There is a big difference between amateur and the professional photographers and this is not restricted to the manner in which snaps are picked up. Good practices which were honed over some period of time are bound to show good result in the long term than some quick fix solution tried during the heat of the photo shoot. At the same time, it must be understood that some simple aids help stabilize the arm while taking photographs and must certainly be made good use of at all times.
It must be said of a group of amateurs who consider the aids as the defining trait of the amateur photographer and hence would refuse to make use of it even in the most excoriating of circumstances. Those individuals who go beyond the simple techniques understand perfectly well the limitations of their craft and would try to build on the talents already in their possession.
This could well be one of the most practical of tools to use while as an amateur photographer in Mongolia. One of the defining aspects of the Mongolian landscape is the rather uneven and undulating land masses. If the tripod is used as assistance, then it would often pass that the picture does not have any slant or twist to the composure.

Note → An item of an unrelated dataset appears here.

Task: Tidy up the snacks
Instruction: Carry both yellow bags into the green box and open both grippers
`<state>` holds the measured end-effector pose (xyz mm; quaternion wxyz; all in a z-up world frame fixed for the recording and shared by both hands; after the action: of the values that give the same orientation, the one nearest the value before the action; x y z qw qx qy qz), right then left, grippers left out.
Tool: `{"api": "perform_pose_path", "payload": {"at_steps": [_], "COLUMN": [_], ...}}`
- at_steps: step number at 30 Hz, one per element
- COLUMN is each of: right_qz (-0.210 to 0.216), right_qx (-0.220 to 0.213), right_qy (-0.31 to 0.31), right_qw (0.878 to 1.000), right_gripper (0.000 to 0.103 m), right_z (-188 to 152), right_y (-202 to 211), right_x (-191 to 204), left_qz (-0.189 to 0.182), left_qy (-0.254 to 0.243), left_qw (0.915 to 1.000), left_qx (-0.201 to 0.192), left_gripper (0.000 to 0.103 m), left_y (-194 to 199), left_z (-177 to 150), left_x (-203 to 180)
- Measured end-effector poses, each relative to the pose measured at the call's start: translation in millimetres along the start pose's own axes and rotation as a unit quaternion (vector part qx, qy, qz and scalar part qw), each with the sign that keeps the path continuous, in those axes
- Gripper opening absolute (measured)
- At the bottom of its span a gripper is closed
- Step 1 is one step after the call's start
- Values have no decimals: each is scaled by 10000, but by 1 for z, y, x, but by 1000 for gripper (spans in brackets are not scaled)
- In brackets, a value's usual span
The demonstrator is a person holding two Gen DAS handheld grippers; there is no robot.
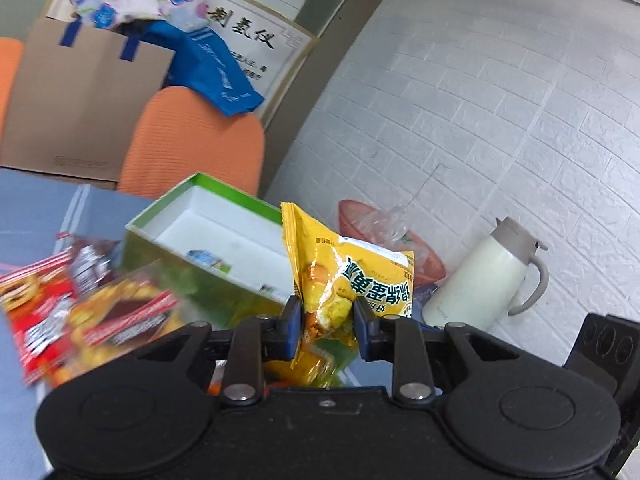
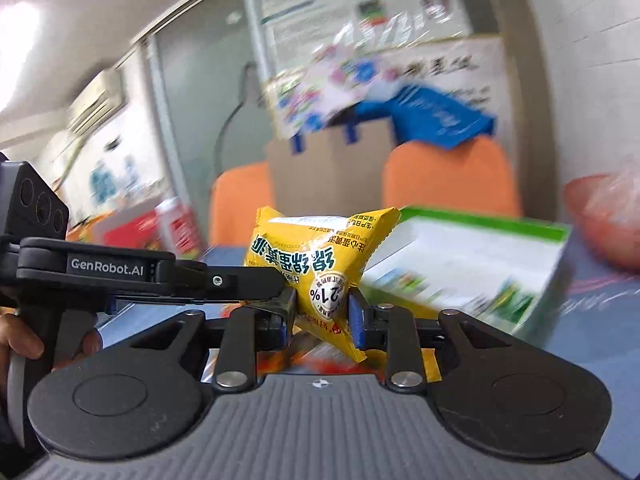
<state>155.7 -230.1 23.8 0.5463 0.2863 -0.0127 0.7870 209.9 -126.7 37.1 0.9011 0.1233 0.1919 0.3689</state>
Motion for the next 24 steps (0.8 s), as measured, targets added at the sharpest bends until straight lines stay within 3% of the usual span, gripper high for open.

Even the most professional and thorough photographer of the day would have started off the first steps as a photographer with the tripod most of the time. Once the hands were steady enough to bring on the right focus, then the stand would have been dispensed with. There really is little harm in exercising some constraint in having a snap picked up and at the start of the career too.

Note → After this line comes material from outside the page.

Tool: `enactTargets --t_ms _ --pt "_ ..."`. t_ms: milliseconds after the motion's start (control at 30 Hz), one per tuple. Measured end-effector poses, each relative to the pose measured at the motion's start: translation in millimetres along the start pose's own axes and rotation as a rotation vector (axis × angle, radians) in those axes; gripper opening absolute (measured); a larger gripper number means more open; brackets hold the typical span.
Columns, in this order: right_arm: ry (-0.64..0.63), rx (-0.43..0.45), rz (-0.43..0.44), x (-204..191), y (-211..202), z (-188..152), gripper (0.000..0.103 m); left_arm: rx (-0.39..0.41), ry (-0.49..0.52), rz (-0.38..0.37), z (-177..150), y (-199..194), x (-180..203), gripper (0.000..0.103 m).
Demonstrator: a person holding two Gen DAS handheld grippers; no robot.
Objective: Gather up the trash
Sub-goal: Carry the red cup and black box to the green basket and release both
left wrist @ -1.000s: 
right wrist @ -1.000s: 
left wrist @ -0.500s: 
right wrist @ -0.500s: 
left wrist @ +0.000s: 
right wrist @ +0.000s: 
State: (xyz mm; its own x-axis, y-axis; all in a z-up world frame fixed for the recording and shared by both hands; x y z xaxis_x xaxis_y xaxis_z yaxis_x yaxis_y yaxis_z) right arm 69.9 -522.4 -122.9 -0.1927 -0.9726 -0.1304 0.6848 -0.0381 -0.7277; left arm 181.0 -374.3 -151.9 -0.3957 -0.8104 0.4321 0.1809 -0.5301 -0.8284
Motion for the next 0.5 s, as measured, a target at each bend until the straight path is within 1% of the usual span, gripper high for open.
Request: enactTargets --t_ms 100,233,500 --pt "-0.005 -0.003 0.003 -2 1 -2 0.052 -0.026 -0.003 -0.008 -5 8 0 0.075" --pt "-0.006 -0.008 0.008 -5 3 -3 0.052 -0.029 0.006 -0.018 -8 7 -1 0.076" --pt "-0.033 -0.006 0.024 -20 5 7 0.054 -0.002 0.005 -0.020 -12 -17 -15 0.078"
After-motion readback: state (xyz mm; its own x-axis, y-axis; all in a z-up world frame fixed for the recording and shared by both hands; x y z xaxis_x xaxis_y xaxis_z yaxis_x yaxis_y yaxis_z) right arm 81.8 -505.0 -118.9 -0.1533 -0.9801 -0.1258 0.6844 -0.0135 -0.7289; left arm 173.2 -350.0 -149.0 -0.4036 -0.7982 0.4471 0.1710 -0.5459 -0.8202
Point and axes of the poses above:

In today’s fast paced digital photography, it is rarely felt that the flash needs to be used at anytime. But what stands out to reason is that unless a flash is used in photography; both the indoor and outdoor kind, it would be hard to relate to the way light can be used to be creative to the photographer. Mongolia has enough and more to offer the amateur who would want to try out flash photography at any time.

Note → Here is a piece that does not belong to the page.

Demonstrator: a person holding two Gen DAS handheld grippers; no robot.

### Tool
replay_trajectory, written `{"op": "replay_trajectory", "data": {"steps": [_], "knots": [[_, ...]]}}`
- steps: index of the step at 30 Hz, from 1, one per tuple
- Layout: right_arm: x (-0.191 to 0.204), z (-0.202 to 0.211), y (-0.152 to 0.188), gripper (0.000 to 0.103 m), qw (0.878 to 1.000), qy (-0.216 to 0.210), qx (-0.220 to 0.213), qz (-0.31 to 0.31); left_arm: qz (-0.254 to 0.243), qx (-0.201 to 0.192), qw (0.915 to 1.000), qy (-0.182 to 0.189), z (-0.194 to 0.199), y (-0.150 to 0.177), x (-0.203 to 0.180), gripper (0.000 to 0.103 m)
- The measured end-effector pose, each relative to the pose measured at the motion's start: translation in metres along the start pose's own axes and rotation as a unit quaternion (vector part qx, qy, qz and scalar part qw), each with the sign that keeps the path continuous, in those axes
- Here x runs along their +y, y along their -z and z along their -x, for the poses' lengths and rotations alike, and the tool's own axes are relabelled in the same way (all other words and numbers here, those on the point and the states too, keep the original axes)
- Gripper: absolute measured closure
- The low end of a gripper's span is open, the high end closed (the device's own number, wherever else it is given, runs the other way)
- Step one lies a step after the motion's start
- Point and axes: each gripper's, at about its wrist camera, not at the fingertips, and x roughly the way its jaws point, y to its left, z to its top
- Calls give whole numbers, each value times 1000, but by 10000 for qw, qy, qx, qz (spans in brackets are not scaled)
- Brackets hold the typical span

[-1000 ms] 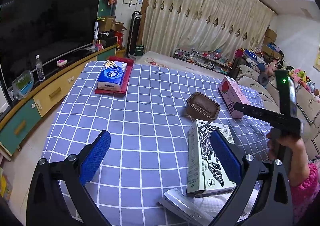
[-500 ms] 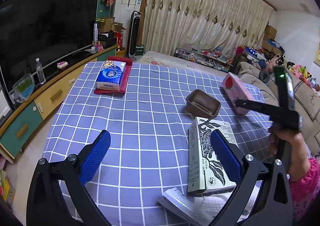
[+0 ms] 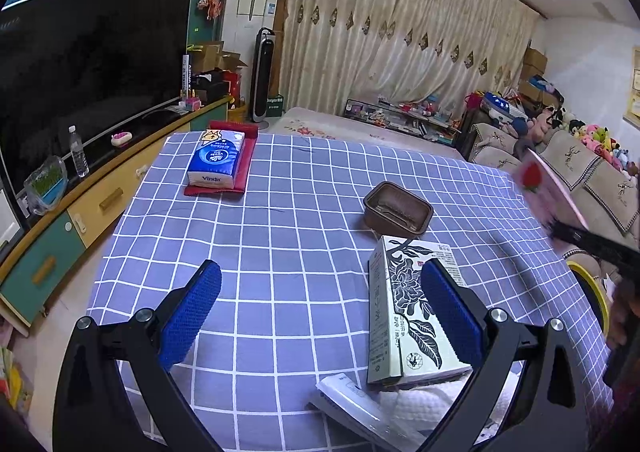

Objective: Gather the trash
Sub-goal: 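Carry the milk carton over the yellow bin and open the right gripper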

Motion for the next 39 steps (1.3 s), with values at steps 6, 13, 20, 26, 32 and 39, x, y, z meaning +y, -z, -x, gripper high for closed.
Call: {"op": "replay_trajectory", "data": {"steps": [6,13,20,26,32,39], "knots": [[-69,47,37,67,9961,634,-89,-599,-12,7,10000,25,1,0,-1,5],[-181,62,83,67,9724,1750,492,-1460,-22,8,10000,38,1,0,-2,5],[-226,42,111,67,9550,2214,976,-1714,57,62,10000,44,-1,-1,2,5],[-235,22,116,52,9478,2339,1199,-1806,-32,93,9999,34,-3,-1,-1,5],[-237,36,109,46,9500,2319,908,-1885,-63,133,9999,77,-4,0,-3,5],[-217,52,96,42,9577,2278,589,-1657,-236,174,9996,30,-7,0,-10,5]]}}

Despite the white backgrounds of the winters, it is possible to use plain flash light to create striations and patterns in the snow and ice. Some of the most presentable and powerful use of light on snow and sleet formations have been done in the inhospitable regions of Mongolia at the best of times.
Having a physical list of snaps
The amateur would be best advised to maintain a list of exposures at each instance. Notes could be added to the exposure lists and this would prove to be more than worth the trouble when the pictures are studied and compiled after the photo session. Mistakes and corrections are best kept track of in this manner and the person who tries to eliminate the faults is bound to be one of the more successful ones at all times.